Tripp and I just arrived in Port-au-Prince. The people, the chaos, and dust renders a familiarity unique to Haiti. It is always great to be welcomed so warmly by our friends and brothers, Pastor Lesly and Vixamar. As I pile in the back of a grate covered pickup with Pastor Lesly, I was able to spend some time catching up as we maneuvered our way through a sea of Haitians impacted by the current fuel shortage. He shared stories and updates as we headed to see the boys. Due to the current political and social climate, we were forced to acquire transportation with security through our partners in ministry at GOP.
The opportunity to see the boys was exciting. It had been too long.

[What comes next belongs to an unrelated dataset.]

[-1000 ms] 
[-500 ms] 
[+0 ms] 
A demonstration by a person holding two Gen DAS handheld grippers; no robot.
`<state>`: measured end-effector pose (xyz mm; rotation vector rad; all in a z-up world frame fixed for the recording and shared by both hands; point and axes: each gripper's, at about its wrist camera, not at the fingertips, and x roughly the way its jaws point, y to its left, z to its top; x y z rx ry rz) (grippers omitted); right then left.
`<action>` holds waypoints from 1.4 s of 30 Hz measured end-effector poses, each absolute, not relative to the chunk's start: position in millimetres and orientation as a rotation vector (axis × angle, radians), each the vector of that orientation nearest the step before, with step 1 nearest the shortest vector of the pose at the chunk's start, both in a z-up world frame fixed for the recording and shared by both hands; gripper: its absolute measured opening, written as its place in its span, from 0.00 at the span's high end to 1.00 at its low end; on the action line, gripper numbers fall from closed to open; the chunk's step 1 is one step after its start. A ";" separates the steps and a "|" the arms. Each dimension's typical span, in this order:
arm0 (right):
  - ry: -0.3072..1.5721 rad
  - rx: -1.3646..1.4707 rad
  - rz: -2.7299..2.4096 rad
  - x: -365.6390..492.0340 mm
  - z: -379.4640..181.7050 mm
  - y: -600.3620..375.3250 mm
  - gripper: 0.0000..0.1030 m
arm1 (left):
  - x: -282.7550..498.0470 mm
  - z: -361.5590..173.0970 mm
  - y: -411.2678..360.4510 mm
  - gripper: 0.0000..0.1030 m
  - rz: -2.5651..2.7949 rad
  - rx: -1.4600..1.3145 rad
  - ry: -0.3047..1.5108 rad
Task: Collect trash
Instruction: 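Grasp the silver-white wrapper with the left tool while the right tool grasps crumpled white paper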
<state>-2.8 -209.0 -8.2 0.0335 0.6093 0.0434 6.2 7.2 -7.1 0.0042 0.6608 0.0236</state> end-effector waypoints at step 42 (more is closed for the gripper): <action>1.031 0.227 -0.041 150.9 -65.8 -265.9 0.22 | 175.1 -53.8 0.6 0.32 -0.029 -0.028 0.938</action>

We were forced to postpone our last two trips due to the demonstrations in Port-au-Prince over government corruption and the rising cost of living. It’s a sober reminder of the challenges that are the norm in Haiti. We are extremely thankful that most of the violence resides largely in the capital and not in Croix-des-Bouquets. The situation here is reaching new heights according to Pastor Lesly. Cost for fuel and food beckons memories of the painful times surrounding the earthquake that first brought us to Haiti. Demonstrations pop up sporadically and spill into the streets creating a new norm in Haiti. Haiti needs your prayers.
I have always found the people here friendly and welcoming. Thankfully this remains, but you can see the tireless struggle weighing on them. Our hearts break. The struggle is palpable, as we see mobs of people surrounding the fuel stations. Too often tempers flare. “But God will provide” Pastor Lesly affirms. The streets remain busy but the added congestion surrounding the streets is evident.
Pastor Lesly shares in the public’s frustration and strife. He appears agitated with the things he sees and reports on, but remains hopeful. Because of his faith and others like him, I know there will be light again at the end of this dark season. Help us pray for Haiti and all of the people who call it home.